Die zweite Welt ist die Rinderzuchtwelt seines Vaters, die es schon gab, als er den Bauernhof übernahm, „aber sie wuchs in den 1950-er Jahren zu einer wirklich großen Sache. Sie prägte das Leben der Familie: von der Alltagsarbeit auf der Tenne und auf dem Rübenacker über den monatlichen Zuchtviehmarkt bis zur festtäglichen Visite. Meine ältesten Geschwister haben diese Welt noch bewohnt und sind von ihr geprägt, auch wenn sie sich von ihr abgewandt haben. Hermann hat den Bauernhof eine Generation weitergeführt, mit einem ganz anderen Wirtschafts- und Arbeitskonzept, als sein Vater es verfolgt hatte. Dennoch sieht auch er noch seine Schweinehaltung mit dem Konzept des Vaters verbunden.: Nicht nur der Vater sei ein ›passionierter Züchter‹ gewesen. Das ›steckte auch in mir drin, ich musste züchterisch irgendwie tätig sein‹“ (Ewald Frie S. 163 f.)
Die dritte Welt ist die des Reformkatholizismus der langen 60-er Jahre, in dem sich die Mutter ihren Raum schuf und über den sich die mittleren und jüngeren Kinder in der Welt des Dorfes und der Kleinstadt integrierten. „Sozial sortiert haben sich die Mittleren und Jüngeren in der Welt der dörflichen Handwerker, Händler und Geschäftsleute. Von da stammen unsere Partnerinnen und Partner, während die vier großen Geschwister Kinder von Bauern geheiratet haben. ›Insgesamt bewegen sich die landwirtschaftlichen Berufszugehörigen auf eine Mittellage hin, die etwa der unteren und mittleren Mittelschicht in unserer Gesellschaft entspricht‹, heißt es in einer agrarsoziologischen Untersuchung der frühen 1980-er Jahre“ (Ewald Frie S. 165).

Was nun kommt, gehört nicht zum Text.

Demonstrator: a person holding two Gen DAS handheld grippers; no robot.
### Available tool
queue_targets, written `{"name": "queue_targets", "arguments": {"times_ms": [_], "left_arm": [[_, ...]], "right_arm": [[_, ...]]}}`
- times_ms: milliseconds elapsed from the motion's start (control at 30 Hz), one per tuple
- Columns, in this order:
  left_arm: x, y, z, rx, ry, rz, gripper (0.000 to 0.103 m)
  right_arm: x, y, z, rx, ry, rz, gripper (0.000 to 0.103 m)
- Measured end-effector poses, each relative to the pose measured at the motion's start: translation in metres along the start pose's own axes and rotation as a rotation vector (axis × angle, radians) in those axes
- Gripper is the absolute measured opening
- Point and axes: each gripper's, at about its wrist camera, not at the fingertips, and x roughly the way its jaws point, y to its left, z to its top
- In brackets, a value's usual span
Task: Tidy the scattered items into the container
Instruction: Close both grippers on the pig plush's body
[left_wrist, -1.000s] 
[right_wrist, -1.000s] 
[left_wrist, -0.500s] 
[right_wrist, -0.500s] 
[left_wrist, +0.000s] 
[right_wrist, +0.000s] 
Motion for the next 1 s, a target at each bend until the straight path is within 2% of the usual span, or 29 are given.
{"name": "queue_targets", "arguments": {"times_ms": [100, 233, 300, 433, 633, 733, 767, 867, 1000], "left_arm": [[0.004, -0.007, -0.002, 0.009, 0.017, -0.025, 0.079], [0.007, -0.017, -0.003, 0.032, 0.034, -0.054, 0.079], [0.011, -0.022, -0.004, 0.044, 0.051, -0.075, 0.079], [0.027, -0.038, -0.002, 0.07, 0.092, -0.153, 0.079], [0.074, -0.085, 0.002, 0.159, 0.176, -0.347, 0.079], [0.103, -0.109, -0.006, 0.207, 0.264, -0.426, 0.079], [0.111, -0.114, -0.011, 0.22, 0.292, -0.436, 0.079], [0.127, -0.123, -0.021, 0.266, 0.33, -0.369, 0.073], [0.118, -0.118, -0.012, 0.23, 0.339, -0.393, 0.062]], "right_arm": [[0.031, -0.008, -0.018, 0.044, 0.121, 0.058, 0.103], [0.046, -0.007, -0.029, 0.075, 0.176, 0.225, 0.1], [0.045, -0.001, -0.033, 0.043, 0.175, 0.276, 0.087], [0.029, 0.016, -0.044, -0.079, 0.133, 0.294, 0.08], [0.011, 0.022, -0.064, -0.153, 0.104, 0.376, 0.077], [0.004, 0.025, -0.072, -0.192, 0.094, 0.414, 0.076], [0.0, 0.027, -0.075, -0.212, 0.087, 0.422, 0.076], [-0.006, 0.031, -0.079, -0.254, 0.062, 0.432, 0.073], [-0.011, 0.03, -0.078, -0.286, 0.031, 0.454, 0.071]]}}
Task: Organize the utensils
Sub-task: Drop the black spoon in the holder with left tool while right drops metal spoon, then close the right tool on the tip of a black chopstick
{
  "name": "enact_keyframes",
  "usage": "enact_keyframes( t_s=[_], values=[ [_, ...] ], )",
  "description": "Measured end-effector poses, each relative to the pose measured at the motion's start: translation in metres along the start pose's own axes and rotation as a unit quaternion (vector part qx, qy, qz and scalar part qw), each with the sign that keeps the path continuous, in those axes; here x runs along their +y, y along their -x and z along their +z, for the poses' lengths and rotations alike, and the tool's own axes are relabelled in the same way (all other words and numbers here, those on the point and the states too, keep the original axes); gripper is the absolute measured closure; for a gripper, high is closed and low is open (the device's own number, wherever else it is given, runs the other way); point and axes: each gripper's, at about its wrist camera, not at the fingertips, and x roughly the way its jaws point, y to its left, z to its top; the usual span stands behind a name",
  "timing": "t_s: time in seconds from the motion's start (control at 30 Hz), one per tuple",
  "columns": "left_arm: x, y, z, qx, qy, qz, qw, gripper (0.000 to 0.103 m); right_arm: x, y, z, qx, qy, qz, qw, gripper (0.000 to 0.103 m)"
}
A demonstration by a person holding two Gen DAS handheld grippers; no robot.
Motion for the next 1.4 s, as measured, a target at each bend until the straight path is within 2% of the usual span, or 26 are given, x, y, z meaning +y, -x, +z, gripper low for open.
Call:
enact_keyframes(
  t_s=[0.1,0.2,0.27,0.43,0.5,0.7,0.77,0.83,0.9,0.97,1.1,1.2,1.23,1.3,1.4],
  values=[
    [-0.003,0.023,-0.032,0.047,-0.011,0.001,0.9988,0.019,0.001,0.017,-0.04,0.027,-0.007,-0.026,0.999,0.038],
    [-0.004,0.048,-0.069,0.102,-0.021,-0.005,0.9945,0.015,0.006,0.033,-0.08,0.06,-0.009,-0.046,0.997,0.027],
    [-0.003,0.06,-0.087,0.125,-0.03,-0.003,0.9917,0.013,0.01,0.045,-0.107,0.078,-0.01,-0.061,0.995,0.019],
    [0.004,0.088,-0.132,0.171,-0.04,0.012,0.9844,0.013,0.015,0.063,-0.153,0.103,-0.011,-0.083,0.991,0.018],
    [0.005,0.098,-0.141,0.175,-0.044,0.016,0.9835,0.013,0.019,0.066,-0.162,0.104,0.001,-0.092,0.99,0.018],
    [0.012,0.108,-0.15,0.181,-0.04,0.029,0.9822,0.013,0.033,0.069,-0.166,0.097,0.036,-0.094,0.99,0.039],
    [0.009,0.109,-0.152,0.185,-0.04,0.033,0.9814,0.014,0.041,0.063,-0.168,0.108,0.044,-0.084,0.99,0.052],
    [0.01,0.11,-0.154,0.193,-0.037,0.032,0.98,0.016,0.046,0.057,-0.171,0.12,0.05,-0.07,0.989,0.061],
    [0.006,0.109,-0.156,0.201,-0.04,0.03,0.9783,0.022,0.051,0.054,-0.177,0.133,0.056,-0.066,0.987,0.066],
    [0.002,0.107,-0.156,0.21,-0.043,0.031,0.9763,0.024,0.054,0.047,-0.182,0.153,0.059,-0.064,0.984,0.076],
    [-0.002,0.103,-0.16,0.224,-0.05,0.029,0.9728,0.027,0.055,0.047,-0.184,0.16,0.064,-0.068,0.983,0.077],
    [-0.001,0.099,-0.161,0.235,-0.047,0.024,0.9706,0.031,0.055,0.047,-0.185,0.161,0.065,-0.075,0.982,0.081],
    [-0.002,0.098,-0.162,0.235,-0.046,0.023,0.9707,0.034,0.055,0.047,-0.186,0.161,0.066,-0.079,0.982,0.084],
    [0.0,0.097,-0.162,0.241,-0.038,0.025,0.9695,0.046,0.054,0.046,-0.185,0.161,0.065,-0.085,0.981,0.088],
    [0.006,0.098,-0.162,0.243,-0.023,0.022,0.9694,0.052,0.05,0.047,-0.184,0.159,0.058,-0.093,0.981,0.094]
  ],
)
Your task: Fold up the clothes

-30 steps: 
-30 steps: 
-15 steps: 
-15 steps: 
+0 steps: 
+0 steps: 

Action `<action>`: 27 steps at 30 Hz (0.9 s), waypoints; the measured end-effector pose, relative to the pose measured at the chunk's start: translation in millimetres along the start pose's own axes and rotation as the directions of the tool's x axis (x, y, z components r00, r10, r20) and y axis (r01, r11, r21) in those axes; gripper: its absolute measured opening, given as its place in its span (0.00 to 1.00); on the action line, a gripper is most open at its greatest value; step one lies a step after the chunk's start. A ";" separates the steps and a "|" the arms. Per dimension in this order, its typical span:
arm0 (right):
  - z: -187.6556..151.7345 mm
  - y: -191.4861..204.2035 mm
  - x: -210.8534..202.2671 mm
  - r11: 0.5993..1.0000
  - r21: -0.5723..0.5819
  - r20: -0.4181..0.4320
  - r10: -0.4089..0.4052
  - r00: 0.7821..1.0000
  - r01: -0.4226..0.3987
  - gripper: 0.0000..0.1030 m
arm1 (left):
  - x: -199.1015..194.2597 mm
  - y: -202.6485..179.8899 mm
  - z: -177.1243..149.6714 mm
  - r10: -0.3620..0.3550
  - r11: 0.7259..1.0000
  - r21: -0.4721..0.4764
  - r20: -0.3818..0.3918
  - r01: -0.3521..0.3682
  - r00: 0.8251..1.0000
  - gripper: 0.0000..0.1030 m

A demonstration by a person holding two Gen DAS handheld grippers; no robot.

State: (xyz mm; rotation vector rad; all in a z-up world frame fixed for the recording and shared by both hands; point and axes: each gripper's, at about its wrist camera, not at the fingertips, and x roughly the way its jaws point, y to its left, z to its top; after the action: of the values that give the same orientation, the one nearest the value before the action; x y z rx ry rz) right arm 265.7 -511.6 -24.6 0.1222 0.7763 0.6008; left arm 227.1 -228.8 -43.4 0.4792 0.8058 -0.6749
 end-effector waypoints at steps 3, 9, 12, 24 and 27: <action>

Die vierte Welt ist die Welt der Jugendkulturen und Events, in der sich das Dorf den Toren der Universitätsstadt Münster angenähert hat. Das war nicht mehr die Welt der Eltern.
„Hinter den ineinander geschobenen vier Welten liegt als Langzeittrend die Auflösung der bäuerlichen Gesellschaft. Sie verlief still und zugleich rasend schnell. Die Interviews zeigen nicht nur, dass das Geschlecht einen großen Unterschied macht. Es kommt auch auf Jahrgänge an … Zehn Jahre bedeuten eine Welt. Die Dynamik zeigt sich aber erst im Vergleich. Jedes Interview allein wirkt statisch. Meine Geschwister erzählen, dass es ›früher‹ eben so war, wie es war. Sie entwerfen ihre Kindheit mit dem Grundton der Konstanz. Von dort aus setzten sie den Wandel in Gang, der ihr Leben kennzeichnet. Frappierend ist, wie unterschiedlich sie das ›Frühere‹ beschreiben und wie wenig sie über diese Unterschiedlichkeit wissen … Mittlerweile sind die meisten von uns im Rentenalter. Hermann bewohnt das Haus Horst 17 mit dem Sandsteingiebel von 1897. einen Hoferben im bisherigen Sinn hat er nicht. Die Fläche des Hofes ist zu klein für eine selbständige Betriebsführung. Stallungen und Ländereien sind verpachtet … Meine Geschwister betonen in den Interviews die Freiheit, die sie in ihrem Leben gewonnen haben. Wir konnten uns entscheiden: für Berufe, Partnerinnen und Partner, Lebensmittelpunkte. Der stille Abschied vom bäuerlichen Leben war für uns kein trauriger Abschied. Er bot Chancen, die meine Mutter nicht hatte und mein Vater wahrscheinlich nicht hätte haben wollen. Dennoch bleiben wir durch unsere Herkunft geprägt“ (Ewald Frie S. 166 ff.).